• WORK ITEM: An exact copy of all the data is required, with pictures left out.

§

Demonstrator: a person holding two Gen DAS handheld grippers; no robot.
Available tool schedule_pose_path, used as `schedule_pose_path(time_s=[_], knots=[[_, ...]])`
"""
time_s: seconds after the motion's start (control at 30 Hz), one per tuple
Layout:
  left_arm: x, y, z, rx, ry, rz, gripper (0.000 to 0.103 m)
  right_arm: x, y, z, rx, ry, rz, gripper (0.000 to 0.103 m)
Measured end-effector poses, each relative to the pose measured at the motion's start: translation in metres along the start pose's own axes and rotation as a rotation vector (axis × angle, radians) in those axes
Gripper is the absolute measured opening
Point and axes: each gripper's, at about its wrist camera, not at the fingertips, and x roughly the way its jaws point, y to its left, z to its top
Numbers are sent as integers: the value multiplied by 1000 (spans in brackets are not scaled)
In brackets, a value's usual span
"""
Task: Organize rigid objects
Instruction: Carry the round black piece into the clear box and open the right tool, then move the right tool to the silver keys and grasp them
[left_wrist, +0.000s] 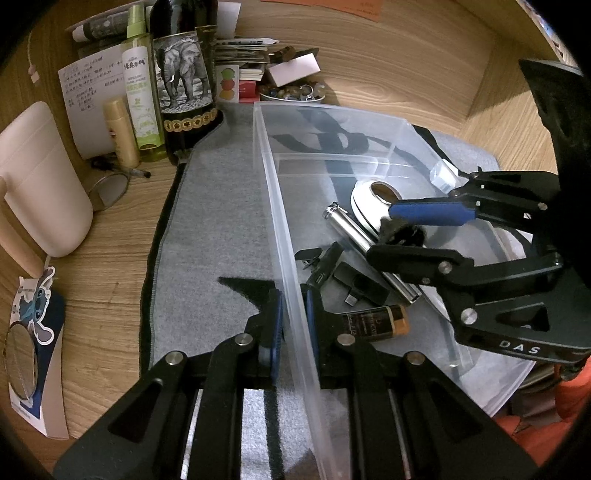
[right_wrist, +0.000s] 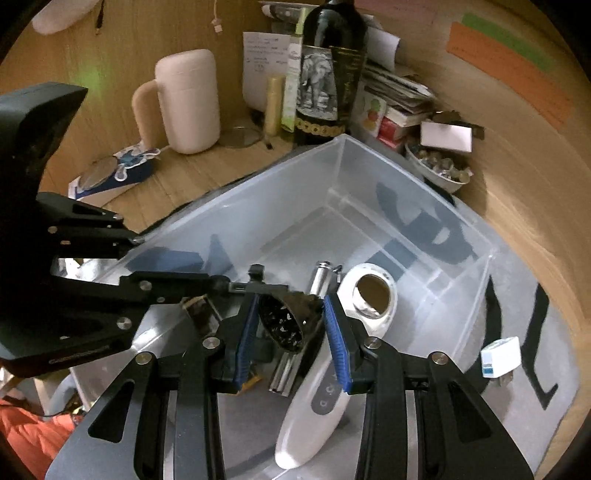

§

• RESPONSE TO THIS EXERCISE:
Demonstrator: a person holding two Gen DAS handheld grippers; no robot.
Available tool schedule_pose_path, used as `schedule_pose_path(time_s=[_], knots=[[_, ...]])`
"""
time_s: seconds after the motion's start (control at 30 Hz), one per tuple
Layout:
  left_arm: x, y, z, rx, ry, rz, gripper (0.000 to 0.103 m)
  right_arm: x, y, z, rx, ry, rz, gripper (0.000 to 0.103 m)
Measured end-effector poses, each relative to the pose measured at the motion's start: translation in metres along the start pose's own axes and rotation as a rotation vector (axis × angle, radians) in those axes
Gripper is the absolute measured opening
Point and axes: each gripper's, at about its wrist camera, not at the fingertips, and x roughly the way its jaws point, y to its left, z to its top
Numbers are sent as integers: the value multiplied by 1000 (spans in brackets are not scaled)
In brackets, a value's usual span
"""
Task: Organize rigid objects
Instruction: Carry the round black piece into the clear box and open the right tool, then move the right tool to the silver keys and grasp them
[left_wrist, +0.000s] 
[right_wrist, +0.000s] 

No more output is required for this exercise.